CDU-Fraktion begrüßt Verzicht des Bundes auf den Alleentunnel

Helmut Heuser, verkehrspolitischer Sprecher der CDU-Stadtverordnetenfraktion
Helmut Heuser, verkehrspolitischer Sprecher der CDU-Stadtverordnetenfraktion
Frankfurt am Main, 11. März 2014 - Der verkehrspolitische Sprecher der CDU-Fraktion Frankfurt am Main, Helmut Heuser, hat die Zustimmung des Bundes, den so genannten Alleentunnel, der die Miquelallee und die A661 miteinander verbinden sollte, aus seiner Bedarfsplanung zu streichen, begrüßt.
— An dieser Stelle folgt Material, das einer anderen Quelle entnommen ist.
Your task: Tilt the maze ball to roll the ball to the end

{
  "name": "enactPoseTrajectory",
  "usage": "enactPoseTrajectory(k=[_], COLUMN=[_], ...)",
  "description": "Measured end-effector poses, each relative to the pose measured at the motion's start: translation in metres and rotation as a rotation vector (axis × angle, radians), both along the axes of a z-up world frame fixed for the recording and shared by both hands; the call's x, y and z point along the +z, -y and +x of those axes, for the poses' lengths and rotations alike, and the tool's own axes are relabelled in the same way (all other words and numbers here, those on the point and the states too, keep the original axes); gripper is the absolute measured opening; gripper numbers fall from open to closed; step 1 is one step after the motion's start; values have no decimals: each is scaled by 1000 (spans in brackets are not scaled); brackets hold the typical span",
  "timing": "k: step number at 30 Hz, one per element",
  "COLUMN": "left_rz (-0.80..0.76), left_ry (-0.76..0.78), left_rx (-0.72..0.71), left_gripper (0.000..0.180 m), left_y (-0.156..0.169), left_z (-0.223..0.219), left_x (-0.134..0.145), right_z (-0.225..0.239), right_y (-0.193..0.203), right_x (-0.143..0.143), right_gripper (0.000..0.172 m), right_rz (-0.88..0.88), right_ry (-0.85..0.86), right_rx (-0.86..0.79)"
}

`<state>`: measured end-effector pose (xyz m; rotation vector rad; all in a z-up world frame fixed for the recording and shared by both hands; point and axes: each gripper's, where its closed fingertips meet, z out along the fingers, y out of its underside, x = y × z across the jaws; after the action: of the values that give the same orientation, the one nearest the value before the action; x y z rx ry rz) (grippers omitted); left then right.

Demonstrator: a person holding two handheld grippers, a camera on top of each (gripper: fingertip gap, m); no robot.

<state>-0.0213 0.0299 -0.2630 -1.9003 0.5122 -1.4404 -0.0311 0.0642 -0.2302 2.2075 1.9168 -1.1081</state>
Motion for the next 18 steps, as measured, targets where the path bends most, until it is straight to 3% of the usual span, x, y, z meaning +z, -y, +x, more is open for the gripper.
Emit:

„Das ist eine heute richtige Entscheidung zugunsten von Lärmschutz und Wohnungsbau“, so Heuser. Jetzt erst könne planerisch frei gehandelt und der Bau des Ernst-May-Viertels mit Einhausung der A661 vorangetrieben werden. Heuser zufolge sei der nun stadtgestalterisch mögliche hochwertige Wohnungsbau aufgrund der Zunahme der Frankfurter Bevölkerung äußerst wünschenswert. Hinzu kämen neue Grünflächen, eine hohe Lärmschutzwirkung sowie eine Aufhebung der Trennwirkung der Autobahn zwischen Seckbach und Bornheim.

„Das sind die guten Nachrichten, die mit dem vorliegenden Schreiben des Bundesverkehrsministeriums zum ‚Alleentunnel‘ einhergehen und die dem vom früheren Planungsdezernenten Edwin Schwarz begonnenen Projekt nun neuen Schub geben“, so Heuser.


Der Verkehrsausschussvorsitzende, der in Sachen Einhausung bereits 2010 zusammen mit Oberbürgermeisterin Petra Roth in Berlin zu Gesprächen mit dem Bundesverkehrsminister war, machte deutlich, dass er den Bund und das Land Hessen in der Pflicht sehe, das Projekt Einhausung und Ernst-May-Viertel mit Zuschüssen zu bedenken. „Die Einhausung der A 661 ist eine historische städtebauliche Chance, die nicht vertan werden darf. Ich bin zuversichtlich, dass es gelingen wird, die Zuschussgeber in Berlin und Wiesbaden davon zu überzeugen“, so Heuser.

Auch aus verkehrspolitischer Sicht mache ein Festhalten am Alleentunnel keinen Sinn mehr, so Heuser weiter. Die durch Hessen Mobil 2013 vorgenommene verkehrsfachliche Bewertung des Verzichts auf den Lückenschluss zwischen A 66 und A661 habe nur ein geringes Aufnahmepotential für Durchgangsverkehr im Zuge der A66 ergeben, nämlich 7.200 Kfz bei einer Gesamtbelastung des Alleentunnels von 112.900 Kfz/Tag. „Insofern fällt es uns leichter, von diesem, einmal zur Entlastung des Nordends gedachten Verkehrsprojekt definitiv Abschied zu nehmen“, sagte Heuser.